*What the exercise asks:* Every entry below is to be retyped exactly as it stands.

[Records from a collection]
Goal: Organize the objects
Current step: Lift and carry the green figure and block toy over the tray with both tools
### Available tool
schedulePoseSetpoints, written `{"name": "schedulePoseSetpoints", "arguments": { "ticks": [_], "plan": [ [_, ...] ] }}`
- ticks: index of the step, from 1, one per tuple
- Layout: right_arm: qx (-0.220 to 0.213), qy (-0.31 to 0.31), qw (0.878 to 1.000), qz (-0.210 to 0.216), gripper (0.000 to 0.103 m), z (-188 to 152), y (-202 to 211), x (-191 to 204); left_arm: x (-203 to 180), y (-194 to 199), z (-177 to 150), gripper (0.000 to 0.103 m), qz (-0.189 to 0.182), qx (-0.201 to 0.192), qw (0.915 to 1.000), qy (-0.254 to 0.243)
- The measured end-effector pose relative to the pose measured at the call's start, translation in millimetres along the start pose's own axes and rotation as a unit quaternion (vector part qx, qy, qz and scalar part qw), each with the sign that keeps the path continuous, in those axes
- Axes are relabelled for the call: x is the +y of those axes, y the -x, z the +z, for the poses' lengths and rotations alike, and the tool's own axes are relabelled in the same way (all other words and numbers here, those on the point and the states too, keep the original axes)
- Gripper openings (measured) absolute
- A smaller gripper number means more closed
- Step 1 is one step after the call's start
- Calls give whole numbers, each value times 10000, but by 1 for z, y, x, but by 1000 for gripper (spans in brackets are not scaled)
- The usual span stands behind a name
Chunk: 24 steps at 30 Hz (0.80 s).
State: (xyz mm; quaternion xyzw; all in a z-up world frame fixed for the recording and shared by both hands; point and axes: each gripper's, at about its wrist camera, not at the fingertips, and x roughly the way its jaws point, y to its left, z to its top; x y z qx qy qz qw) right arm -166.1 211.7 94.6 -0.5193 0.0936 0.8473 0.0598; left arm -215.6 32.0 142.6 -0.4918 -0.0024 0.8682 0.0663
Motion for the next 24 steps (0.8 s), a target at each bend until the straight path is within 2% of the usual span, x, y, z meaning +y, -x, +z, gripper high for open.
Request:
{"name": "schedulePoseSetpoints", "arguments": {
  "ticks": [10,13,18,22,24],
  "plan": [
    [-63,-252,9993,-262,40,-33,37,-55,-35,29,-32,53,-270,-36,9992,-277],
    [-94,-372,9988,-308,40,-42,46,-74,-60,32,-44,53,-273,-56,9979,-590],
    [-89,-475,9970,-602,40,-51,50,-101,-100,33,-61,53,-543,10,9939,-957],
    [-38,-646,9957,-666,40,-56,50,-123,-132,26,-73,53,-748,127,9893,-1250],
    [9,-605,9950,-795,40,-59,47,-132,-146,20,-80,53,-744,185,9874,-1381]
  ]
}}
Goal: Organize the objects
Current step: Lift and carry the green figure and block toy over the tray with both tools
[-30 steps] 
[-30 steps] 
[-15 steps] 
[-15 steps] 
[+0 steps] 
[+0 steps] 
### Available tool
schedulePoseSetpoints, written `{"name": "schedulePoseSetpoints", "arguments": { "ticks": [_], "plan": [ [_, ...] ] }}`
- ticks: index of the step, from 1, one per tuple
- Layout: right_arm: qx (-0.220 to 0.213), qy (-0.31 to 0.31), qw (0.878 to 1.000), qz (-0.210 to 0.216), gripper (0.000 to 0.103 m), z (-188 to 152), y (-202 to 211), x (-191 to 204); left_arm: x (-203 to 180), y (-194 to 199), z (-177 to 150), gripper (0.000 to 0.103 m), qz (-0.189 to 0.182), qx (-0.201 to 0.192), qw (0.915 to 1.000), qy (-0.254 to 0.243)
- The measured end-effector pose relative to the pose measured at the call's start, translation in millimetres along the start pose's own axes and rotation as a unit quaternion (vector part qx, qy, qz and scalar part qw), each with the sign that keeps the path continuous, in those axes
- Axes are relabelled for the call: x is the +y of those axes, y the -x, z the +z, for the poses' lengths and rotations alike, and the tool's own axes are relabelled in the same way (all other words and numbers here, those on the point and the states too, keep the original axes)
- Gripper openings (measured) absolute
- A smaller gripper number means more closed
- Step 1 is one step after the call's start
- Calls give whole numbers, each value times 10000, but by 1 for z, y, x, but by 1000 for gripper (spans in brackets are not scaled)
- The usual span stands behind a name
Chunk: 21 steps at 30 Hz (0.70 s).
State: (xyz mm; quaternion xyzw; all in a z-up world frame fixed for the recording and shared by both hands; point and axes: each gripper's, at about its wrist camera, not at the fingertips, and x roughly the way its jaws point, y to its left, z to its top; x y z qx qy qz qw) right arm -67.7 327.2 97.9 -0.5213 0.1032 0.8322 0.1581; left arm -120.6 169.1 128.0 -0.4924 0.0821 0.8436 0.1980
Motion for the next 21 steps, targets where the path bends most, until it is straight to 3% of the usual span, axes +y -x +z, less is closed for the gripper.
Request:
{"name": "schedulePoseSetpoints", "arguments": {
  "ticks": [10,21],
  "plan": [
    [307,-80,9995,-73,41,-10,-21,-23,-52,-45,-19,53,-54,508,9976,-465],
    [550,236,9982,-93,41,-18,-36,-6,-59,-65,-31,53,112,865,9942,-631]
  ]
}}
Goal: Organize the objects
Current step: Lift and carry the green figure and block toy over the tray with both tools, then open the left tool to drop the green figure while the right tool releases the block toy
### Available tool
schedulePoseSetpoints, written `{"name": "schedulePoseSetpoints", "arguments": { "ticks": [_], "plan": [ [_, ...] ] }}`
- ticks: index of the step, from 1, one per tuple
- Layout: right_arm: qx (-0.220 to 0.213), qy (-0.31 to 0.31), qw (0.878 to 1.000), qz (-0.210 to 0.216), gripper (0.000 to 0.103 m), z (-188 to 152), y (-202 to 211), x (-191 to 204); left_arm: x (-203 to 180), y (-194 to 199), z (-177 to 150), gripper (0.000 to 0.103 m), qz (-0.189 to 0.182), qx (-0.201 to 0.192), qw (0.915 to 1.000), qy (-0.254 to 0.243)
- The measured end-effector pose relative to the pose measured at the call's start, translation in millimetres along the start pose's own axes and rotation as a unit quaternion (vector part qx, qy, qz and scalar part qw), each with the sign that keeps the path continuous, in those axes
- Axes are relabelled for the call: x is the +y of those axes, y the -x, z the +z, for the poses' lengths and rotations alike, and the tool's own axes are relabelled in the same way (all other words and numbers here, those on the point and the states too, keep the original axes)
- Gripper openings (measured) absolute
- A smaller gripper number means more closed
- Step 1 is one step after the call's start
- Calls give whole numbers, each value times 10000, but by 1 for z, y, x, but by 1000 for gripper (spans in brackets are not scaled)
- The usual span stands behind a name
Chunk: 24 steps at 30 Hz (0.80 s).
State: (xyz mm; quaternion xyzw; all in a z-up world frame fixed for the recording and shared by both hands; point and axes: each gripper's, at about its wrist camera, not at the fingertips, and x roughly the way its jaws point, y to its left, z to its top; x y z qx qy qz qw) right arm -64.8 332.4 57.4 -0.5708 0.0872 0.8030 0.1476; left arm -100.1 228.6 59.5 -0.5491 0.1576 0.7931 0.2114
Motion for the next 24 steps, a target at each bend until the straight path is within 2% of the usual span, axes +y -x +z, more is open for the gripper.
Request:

*Answer to the exercise:*
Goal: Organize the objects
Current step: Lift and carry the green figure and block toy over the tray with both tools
### Available tool
schedulePoseSetpoints, written `{"name": "schedulePoseSetpoints", "arguments": { "ticks": [_], "plan": [ [_, ...] ] }}`
- ticks: index of the step, from 1, one per tuple
- Layout: right_arm: qx (-0.220 to 0.213), qy (-0.31 to 0.31), qw (0.878 to 1.000), qz (-0.210 to 0.216), gripper (0.000 to 0.103 m), z (-188 to 152), y (-202 to 211), x (-191 to 204); left_arm: x (-203 to 180), y (-194 to 199), z (-177 to 150), gripper (0.000 to 0.103 m), qz (-0.189 to 0.182), qx (-0.201 to 0.192), qw (0.915 to 1.000), qy (-0.254 to 0.243)
- The measured end-effector pose relative to the pose measured at the call's start, translation in millimetres along the start pose's own axes and rotation as a unit quaternion (vector part qx, qy, qz and scalar part qw), each with the sign that keeps the path continuous, in those axes
- Axes are relabelled for the call: x is the +y of those axes, y the -x, z the +z, for the poses' lengths and rotations alike, and the tool's own axes are relabelled in the same way (all other words and numbers here, those on the point and the states too, keep the original axes)
- Gripper openings (measured) absolute
- A smaller gripper number means more closed
- Step 1 is one step after the call's start
- Calls give whole numbers, each value times 10000, but by 1 for z, y, x, but by 1000 for gripper (spans in brackets are not scaled)
- The usual span stands behind a name
Chunk: 24 steps at 30 Hz (0.80 s).
State: (xyz mm; quaternion xyzw; all in a z-up world frame fixed for the recording and shared by both hands; point and axes: each gripper's, at about its wrist camera, not at the fingertips, and x roughly the way its jaws point, y to its left, z to its top; x y z qx qy qz qw) right arm -166.1 211.7 94.6 -0.5193 0.0936 0.8473 0.0598; left arm -215.6 32.0 142.6 -0.4918 -0.0024 0.8682 0.0663
Motion for the next 24 steps (0.8 s), a target at each bend until the straight path is within 2% of the usual span, x, y, z meaning +y, -x, +z, gripper high for open.
Request:
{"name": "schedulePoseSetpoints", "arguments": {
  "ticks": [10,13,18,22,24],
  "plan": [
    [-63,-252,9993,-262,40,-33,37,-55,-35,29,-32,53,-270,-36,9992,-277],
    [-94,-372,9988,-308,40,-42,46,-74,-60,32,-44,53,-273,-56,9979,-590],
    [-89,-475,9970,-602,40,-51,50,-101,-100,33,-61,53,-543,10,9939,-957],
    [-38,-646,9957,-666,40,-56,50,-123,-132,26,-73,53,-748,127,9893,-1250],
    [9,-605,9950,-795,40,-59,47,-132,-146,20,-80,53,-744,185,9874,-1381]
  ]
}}
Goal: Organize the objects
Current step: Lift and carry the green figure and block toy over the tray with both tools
[-30 steps] 
[-30 steps] 
[-15 steps] 
[-15 steps] 
[+0 steps] 
[+0 steps] 
### Available tool
schedulePoseSetpoints, written `{"name": "schedulePoseSetpoints", "arguments": { "ticks": [_], "plan": [ [_, ...] ] }}`
- ticks: index of the step, from 1, one per tuple
- Layout: right_arm: qx (-0.220 to 0.213), qy (-0.31 to 0.31), qw (0.878 to 1.000), qz (-0.210 to 0.216), gripper (0.000 to 0.103 m), z (-188 to 152), y (-202 to 211), x (-191 to 204); left_arm: x (-203 to 180), y (-194 to 199), z (-177 to 150), gripper (0.000 to 0.103 m), qz (-0.189 to 0.182), qx (-0.201 to 0.192), qw (0.915 to 1.000), qy (-0.254 to 0.243)
- The measured end-effector pose relative to the pose measured at the call's start, translation in millimetres along the start pose's own axes and rotation as a unit quaternion (vector part qx, qy, qz and scalar part qw), each with the sign that keeps the path continuous, in those axes
- Axes are relabelled for the call: x is the +y of those axes, y the -x, z the +z, for the poses' lengths and rotations alike, and the tool's own axes are relabelled in the same way (all other words and numbers here, those on the point and the states too, keep the original axes)
- Gripper openings (measured) absolute
- A smaller gripper number means more closed
- Step 1 is one step after the call's start
- Calls give whole numbers, each value times 10000, but by 1 for z, y, x, but by 1000 for gripper (spans in brackets are not scaled)
- The usual span stands behind a name
Chunk: 21 steps at 30 Hz (0.70 s).
State: (xyz mm; quaternion xyzw; all in a z-up world frame fixed for the recording and shared by both hands; point and axes: each gripper's, at about its wrist camera, not at the fingertips, and x roughly the way its jaws point, y to its left, z to its top; x y z qx qy qz qw) right arm -67.7 327.2 97.9 -0.5213 0.1032 0.8322 0.1581; left arm -120.6 169.1 128.0 -0.4924 0.0821 0.8436 0.1980
Motion for the next 21 steps, targets where the path bends most, until it is straight to 3% of the usual span, axes +y -x +z, less is closed for the gripper.
Request:
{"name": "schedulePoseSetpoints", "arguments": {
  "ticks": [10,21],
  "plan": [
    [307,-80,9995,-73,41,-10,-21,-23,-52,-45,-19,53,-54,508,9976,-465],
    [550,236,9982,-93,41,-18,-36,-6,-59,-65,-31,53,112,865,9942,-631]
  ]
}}
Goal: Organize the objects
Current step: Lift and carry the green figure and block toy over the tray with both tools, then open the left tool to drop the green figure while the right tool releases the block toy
### Available tool
schedulePoseSetpoints, written `{"name": "schedulePoseSetpoints", "arguments": { "ticks": [_], "plan": [ [_, ...] ] }}`
- ticks: index of the step, from 1, one per tuple
- Layout: right_arm: qx (-0.220 to 0.213), qy (-0.31 to 0.31), qw (0.878 to 1.000), qz (-0.210 to 0.216), gripper (0.000 to 0.103 m), z (-188 to 152), y (-202 to 211), x (-191 to 204); left_arm: x (-203 to 180), y (-194 to 199), z (-177 to 150), gripper (0.000 to 0.103 m), qz (-0.189 to 0.182), qx (-0.201 to 0.192), qw (0.915 to 1.000), qy (-0.254 to 0.243)
- The measured end-effector pose relative to the pose measured at the call's start, translation in millimetres along the start pose's own axes and rotation as a unit quaternion (vector part qx, qy, qz and scalar part qw), each with the sign that keeps the path continuous, in those axes
- Axes are relabelled for the call: x is the +y of those axes, y the -x, z the +z, for the poses' lengths and rotations alike, and the tool's own axes are relabelled in the same way (all other words and numbers here, those on the point and the states too, keep the original axes)
- Gripper openings (measured) absolute
- A smaller gripper number means more closed
- Step 1 is one step after the call's start
- Calls give whole numbers, each value times 10000, but by 1 for z, y, x, but by 1000 for gripper (spans in brackets are not scaled)
- The usual span stands behind a name
Chunk: 24 steps at 30 Hz (0.80 s).
State: (xyz mm; quaternion xyzw; all in a z-up world frame fixed for the recording and shared by both hands; point and axes: each gripper's, at about its wrist camera, not at the fingertips, and x roughly the way its jaws point, y to its left, z to its top; x y z qx qy qz qw) right arm -64.8 332.4 57.4 -0.5708 0.0872 0.8030 0.1476; left arm -100.1 228.6 59.5 -0.5491 0.1576 0.7931 0.2114
Motion for the next 24 steps, a target at each bend until the straight path is within 2% of the usual span, axes +y -x +z, more is open for the gripper.
Request:

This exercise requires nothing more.